Your task >> Check each line of the records below for the word "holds" and copy those where it appears.

[Opening Material provided section]

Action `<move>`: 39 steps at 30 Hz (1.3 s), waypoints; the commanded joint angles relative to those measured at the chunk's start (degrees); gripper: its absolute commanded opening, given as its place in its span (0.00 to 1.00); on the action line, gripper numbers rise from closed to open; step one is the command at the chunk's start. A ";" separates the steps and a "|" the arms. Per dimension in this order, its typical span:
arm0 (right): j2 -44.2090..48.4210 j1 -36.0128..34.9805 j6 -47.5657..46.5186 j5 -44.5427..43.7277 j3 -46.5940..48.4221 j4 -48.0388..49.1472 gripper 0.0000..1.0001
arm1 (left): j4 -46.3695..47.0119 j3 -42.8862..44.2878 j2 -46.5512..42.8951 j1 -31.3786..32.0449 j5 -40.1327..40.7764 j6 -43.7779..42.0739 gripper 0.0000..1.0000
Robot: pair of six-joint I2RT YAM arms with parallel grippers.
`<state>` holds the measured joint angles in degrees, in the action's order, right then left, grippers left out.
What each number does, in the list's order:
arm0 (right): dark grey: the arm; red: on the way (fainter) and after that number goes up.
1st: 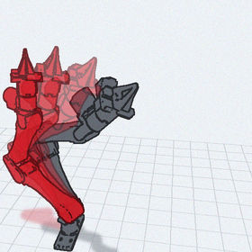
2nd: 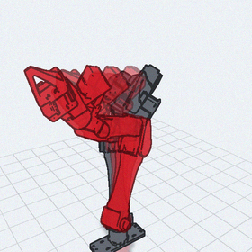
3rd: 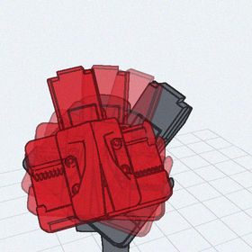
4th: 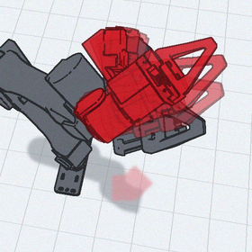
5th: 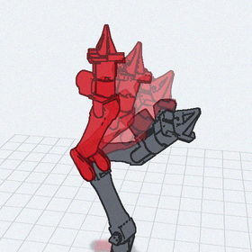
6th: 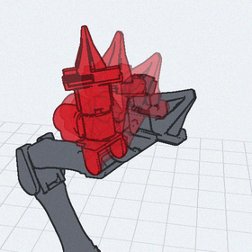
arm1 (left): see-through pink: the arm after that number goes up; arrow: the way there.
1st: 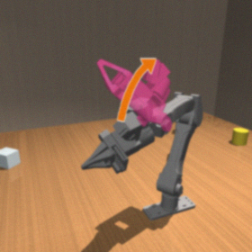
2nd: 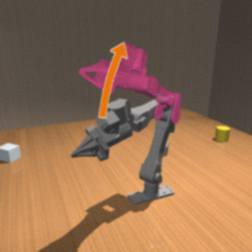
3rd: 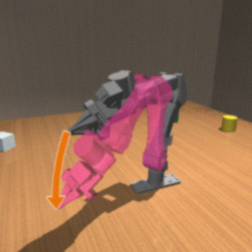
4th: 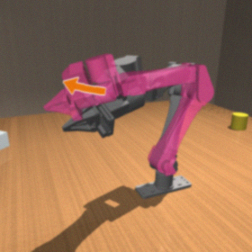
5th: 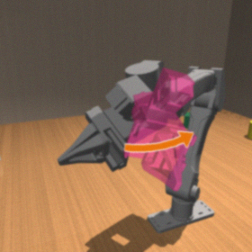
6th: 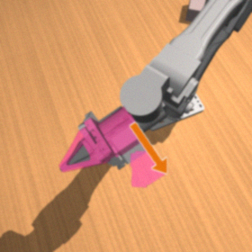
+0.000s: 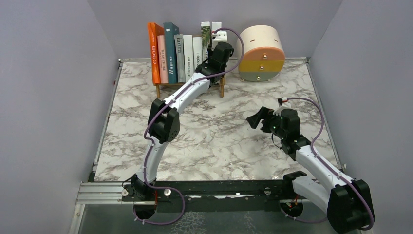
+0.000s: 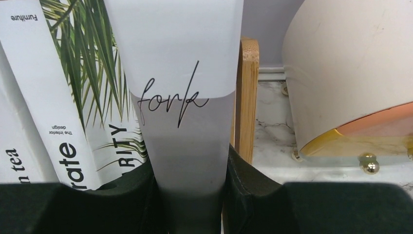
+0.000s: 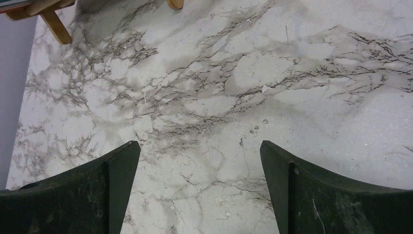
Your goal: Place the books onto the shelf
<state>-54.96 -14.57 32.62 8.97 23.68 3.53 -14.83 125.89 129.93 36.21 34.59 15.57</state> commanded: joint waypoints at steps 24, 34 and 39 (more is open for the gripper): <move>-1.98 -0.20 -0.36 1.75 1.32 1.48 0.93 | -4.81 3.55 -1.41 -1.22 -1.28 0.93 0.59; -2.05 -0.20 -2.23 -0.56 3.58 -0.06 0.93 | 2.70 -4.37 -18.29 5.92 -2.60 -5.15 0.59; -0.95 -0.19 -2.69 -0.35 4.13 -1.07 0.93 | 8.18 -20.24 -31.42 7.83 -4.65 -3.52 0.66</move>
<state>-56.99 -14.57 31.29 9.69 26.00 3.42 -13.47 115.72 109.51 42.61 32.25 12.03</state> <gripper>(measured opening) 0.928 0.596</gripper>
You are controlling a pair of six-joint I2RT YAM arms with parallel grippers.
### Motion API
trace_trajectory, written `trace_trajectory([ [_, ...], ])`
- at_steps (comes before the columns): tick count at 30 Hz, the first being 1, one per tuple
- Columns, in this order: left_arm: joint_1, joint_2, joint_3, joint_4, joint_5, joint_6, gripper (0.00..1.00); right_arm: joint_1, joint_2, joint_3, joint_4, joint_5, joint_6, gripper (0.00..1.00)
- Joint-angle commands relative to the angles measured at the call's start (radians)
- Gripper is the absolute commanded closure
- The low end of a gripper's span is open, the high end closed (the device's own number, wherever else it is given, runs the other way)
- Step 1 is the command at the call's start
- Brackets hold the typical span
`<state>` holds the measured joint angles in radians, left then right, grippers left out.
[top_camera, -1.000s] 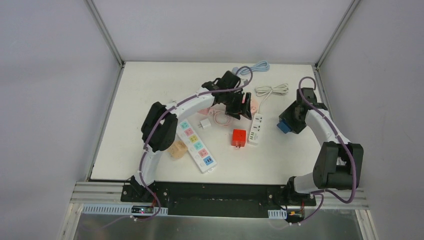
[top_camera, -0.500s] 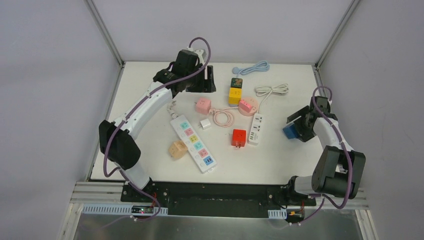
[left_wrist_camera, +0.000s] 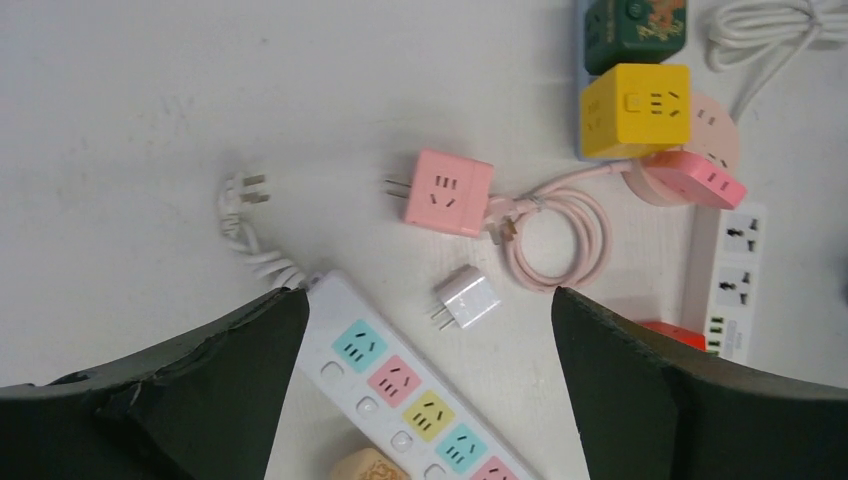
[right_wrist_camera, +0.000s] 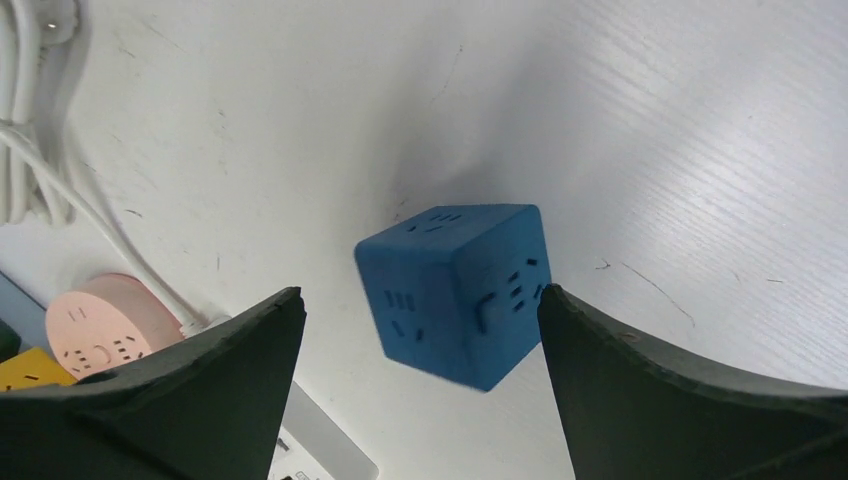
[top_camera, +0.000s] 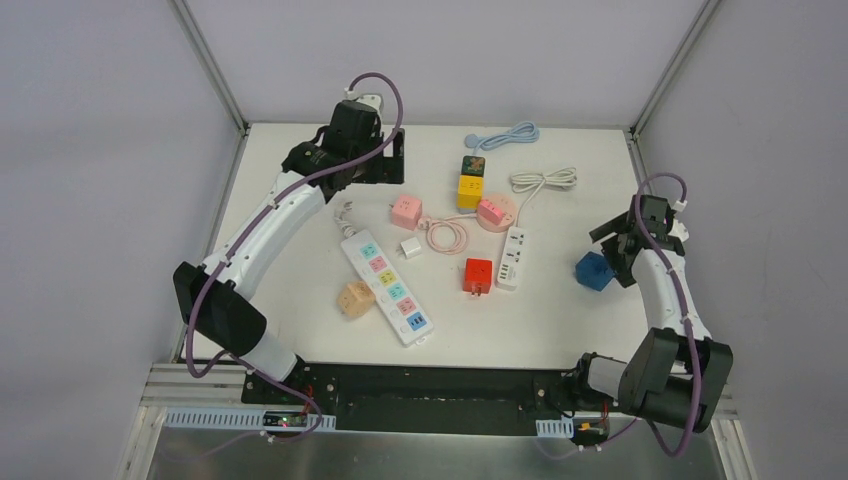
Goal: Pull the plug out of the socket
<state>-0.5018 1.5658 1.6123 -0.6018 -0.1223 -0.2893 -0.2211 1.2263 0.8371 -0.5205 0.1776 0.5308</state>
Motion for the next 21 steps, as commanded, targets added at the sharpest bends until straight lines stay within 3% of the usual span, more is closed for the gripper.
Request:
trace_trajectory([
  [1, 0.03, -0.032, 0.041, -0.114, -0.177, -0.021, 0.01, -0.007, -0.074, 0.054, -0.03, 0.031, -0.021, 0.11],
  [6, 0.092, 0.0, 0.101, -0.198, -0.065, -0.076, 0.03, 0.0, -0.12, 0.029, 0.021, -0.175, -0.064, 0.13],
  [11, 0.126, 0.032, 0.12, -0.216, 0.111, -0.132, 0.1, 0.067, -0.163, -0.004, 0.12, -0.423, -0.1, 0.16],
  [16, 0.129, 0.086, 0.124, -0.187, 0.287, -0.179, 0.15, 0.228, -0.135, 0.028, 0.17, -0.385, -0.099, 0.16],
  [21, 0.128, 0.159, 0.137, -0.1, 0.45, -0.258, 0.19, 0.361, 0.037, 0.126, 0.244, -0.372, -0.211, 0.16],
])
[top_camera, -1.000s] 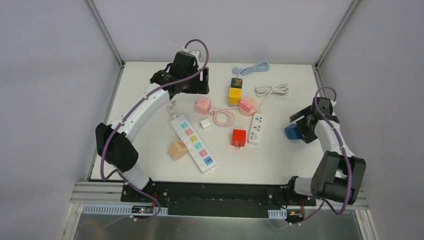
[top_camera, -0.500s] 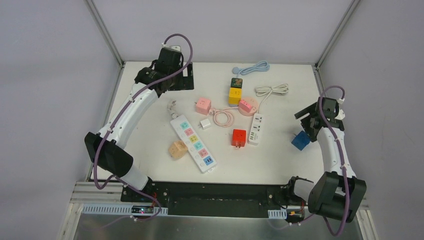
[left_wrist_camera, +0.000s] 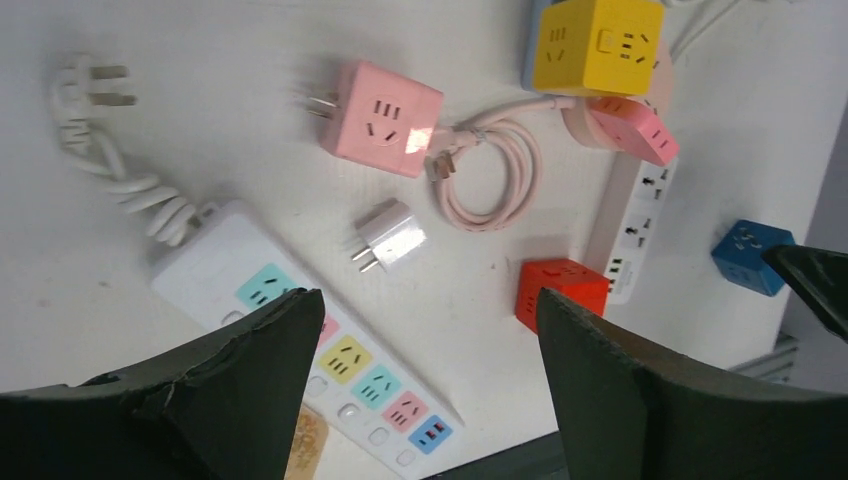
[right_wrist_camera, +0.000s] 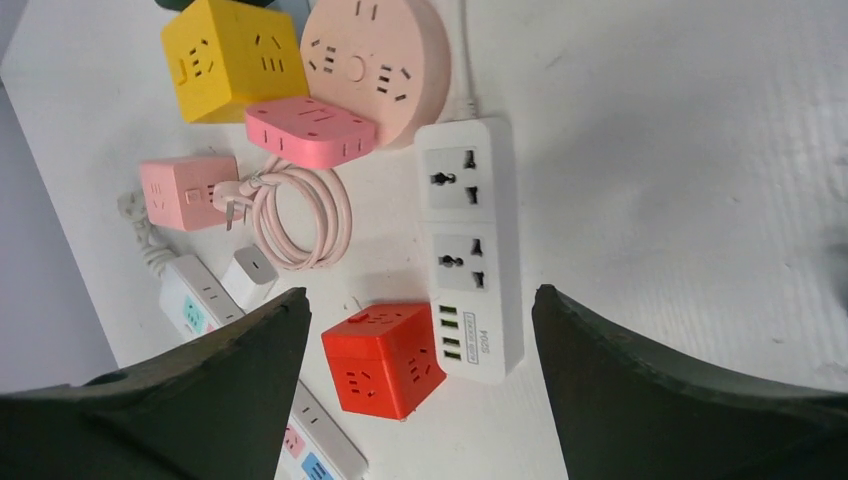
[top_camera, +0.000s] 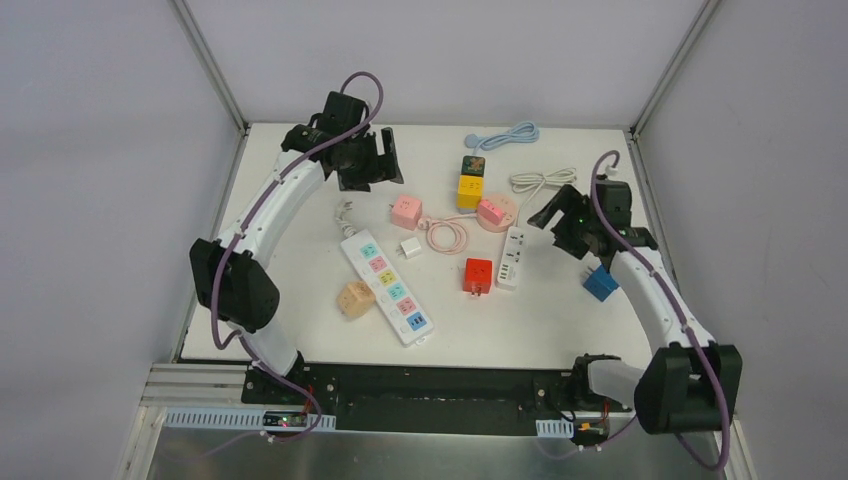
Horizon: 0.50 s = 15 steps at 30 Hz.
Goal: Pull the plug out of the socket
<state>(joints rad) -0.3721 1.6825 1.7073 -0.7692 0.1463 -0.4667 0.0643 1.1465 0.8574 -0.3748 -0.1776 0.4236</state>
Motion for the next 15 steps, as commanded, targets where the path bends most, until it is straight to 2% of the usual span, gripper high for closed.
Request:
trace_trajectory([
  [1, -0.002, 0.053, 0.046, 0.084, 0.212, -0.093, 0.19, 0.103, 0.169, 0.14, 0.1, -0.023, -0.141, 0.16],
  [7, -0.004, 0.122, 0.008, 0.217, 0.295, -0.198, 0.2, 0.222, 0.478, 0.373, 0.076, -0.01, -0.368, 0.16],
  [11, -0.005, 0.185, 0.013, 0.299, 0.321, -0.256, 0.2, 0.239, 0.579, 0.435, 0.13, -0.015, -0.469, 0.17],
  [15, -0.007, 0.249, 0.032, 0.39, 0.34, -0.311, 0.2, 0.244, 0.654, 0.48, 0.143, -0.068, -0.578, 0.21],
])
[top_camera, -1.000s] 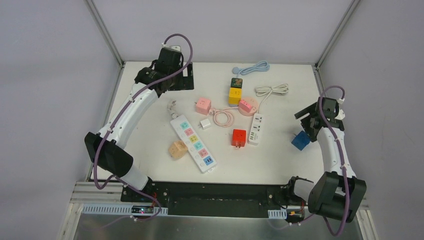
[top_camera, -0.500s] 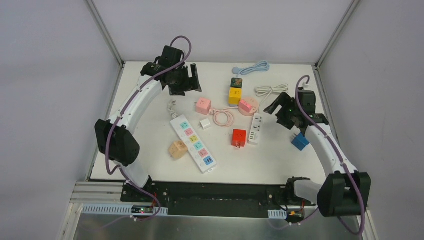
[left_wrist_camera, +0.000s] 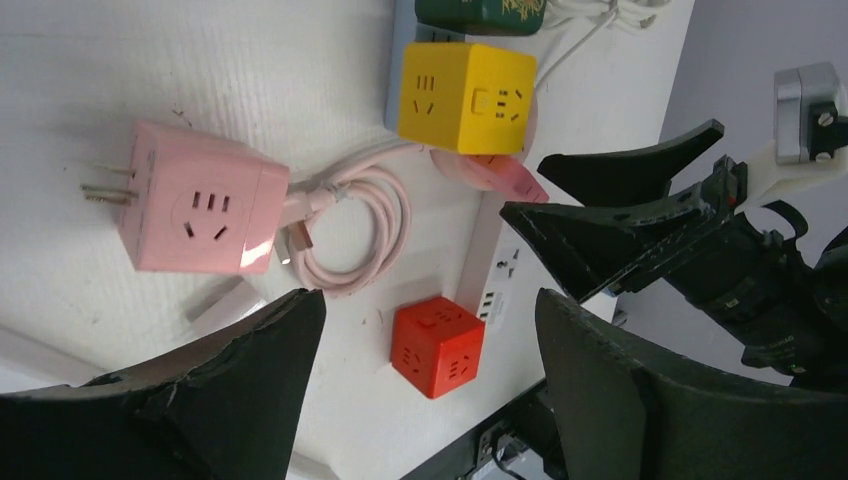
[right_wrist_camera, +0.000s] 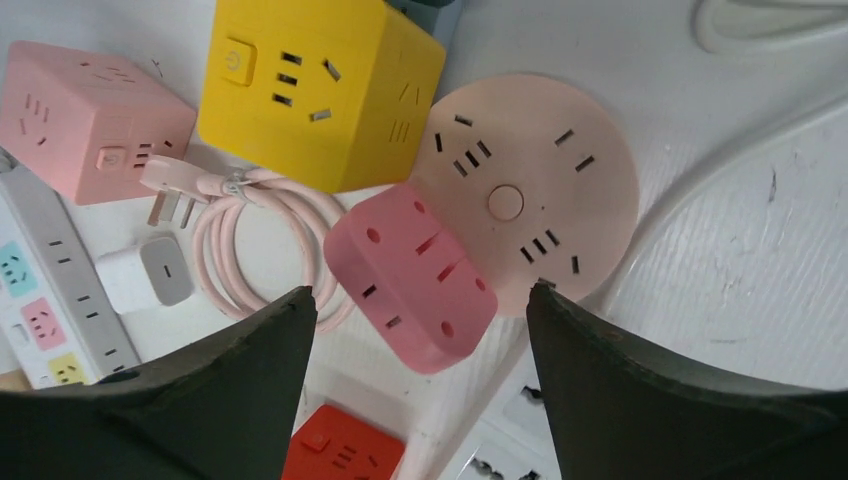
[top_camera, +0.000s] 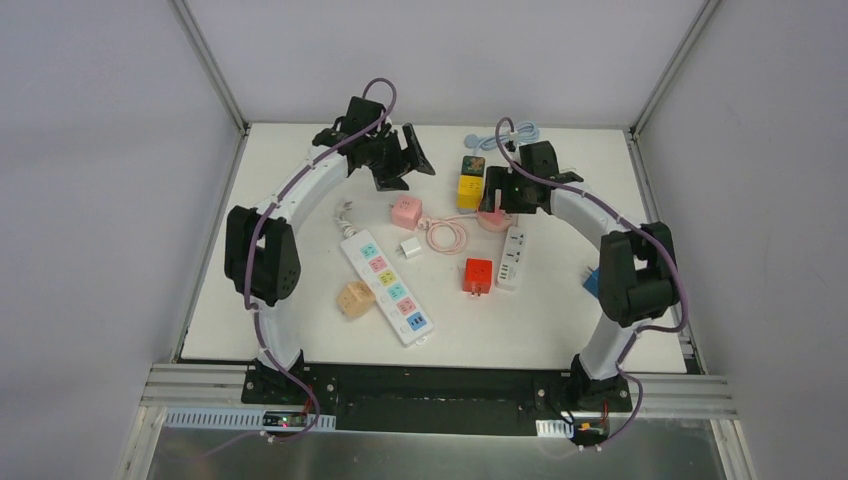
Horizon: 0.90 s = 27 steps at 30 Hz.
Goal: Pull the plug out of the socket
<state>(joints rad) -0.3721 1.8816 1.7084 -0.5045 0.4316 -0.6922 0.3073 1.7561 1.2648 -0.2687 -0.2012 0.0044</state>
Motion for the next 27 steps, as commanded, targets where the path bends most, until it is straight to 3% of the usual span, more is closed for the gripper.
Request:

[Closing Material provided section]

Answer for this exercise >>
`<state>` holds the measured joint angles in degrees, in the action's order, right then left, grippers left out.
`<state>` holds the measured joint angles in radians, left then right, grippers left out.

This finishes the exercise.